[Problem description] Tell how many lines in the listing below contain the word "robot", giving the number alone.
- Opening Delimiter -
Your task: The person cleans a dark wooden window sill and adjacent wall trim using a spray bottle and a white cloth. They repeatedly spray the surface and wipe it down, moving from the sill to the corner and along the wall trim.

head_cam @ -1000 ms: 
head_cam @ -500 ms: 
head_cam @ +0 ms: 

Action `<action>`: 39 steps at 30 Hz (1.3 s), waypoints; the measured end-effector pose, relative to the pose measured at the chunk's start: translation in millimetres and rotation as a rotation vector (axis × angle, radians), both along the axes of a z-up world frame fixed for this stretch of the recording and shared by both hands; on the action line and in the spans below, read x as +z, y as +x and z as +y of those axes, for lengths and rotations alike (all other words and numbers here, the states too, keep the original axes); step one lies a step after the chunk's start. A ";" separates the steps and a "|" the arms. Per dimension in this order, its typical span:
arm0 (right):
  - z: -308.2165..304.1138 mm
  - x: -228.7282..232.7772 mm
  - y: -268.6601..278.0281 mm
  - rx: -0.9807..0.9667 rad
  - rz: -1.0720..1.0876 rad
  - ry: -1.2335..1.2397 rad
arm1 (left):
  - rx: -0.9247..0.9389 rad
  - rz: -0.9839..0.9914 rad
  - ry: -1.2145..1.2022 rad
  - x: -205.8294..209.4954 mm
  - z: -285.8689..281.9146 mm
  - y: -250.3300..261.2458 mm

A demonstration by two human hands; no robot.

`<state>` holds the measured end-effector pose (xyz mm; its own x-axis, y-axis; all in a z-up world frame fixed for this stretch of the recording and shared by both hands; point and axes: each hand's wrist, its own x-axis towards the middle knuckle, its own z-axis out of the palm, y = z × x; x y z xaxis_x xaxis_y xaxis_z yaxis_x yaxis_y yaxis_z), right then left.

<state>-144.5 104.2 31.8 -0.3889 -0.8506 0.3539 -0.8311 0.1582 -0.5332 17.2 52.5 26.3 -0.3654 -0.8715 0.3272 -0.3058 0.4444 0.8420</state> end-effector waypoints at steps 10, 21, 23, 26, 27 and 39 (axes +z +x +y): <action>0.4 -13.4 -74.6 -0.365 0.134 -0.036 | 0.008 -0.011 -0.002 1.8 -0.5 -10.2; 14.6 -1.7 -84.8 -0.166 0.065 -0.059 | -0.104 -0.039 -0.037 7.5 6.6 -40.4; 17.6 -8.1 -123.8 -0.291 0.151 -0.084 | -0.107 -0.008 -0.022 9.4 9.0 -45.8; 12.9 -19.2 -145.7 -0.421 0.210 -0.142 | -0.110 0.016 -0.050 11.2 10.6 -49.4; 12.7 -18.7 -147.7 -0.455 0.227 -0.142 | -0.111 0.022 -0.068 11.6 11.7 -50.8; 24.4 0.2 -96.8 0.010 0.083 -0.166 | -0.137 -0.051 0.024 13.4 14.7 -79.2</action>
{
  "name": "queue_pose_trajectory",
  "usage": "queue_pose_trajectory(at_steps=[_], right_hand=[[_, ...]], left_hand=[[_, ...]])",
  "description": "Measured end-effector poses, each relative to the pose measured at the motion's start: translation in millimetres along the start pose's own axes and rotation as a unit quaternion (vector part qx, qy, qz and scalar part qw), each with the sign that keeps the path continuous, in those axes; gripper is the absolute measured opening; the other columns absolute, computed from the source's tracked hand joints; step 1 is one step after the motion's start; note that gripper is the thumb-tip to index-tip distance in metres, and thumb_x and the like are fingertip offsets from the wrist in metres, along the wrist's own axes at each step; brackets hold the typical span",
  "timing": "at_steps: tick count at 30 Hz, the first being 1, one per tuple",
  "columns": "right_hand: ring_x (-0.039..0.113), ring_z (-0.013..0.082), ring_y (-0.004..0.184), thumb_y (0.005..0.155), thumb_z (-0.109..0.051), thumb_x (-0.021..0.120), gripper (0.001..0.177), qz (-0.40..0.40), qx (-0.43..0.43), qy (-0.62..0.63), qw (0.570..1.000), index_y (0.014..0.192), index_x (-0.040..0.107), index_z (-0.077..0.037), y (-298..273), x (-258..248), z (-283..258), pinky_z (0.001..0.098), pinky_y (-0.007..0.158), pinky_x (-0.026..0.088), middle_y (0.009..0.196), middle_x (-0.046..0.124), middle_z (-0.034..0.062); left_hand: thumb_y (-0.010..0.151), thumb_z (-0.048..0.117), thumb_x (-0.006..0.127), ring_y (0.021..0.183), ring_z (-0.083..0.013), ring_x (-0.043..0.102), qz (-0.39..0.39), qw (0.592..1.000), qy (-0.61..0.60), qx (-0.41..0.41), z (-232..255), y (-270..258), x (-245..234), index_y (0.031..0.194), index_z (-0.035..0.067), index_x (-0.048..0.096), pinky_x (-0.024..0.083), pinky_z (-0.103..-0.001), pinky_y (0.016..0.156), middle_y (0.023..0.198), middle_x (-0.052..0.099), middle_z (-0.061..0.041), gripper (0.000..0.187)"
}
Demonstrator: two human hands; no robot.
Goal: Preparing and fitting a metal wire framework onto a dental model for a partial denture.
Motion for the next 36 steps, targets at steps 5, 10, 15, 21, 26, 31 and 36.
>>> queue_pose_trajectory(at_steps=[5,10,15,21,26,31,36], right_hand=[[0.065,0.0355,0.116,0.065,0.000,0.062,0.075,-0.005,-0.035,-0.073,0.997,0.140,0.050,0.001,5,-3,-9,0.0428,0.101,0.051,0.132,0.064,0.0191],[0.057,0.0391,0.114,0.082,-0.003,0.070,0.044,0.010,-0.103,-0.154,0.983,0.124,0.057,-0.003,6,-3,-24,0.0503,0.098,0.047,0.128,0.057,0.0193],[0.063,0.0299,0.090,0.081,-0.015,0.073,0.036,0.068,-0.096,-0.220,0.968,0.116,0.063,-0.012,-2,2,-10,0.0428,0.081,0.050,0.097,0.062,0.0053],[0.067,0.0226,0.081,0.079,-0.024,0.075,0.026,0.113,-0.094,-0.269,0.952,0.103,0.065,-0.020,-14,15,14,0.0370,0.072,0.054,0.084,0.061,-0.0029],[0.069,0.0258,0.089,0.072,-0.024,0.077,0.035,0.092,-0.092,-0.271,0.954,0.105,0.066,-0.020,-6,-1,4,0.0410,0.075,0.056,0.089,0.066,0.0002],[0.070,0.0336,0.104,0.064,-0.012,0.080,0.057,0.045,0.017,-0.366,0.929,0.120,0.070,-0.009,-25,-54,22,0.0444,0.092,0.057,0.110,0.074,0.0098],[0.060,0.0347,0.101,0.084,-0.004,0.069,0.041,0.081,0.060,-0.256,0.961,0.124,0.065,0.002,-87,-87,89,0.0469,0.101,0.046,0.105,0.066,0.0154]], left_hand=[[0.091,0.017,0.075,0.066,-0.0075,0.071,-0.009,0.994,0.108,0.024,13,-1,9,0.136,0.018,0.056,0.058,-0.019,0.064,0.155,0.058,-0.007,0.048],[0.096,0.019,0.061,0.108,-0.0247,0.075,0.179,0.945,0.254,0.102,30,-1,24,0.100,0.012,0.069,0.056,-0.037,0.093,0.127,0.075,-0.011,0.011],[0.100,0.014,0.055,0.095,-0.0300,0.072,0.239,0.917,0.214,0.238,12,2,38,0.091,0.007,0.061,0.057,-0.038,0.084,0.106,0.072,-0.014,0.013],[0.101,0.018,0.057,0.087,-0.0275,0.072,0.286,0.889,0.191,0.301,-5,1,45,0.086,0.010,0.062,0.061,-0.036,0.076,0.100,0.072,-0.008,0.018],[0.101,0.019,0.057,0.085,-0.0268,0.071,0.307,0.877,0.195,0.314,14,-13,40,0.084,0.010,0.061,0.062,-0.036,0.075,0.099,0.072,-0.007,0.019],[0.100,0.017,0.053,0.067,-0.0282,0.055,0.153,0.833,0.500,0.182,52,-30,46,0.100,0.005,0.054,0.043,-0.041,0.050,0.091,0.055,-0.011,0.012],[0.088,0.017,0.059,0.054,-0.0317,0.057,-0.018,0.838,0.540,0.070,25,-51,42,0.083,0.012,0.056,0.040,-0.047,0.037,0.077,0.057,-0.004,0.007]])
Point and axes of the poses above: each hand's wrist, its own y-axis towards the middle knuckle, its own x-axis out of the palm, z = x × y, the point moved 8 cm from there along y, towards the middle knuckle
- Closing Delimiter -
[Response to the task] 2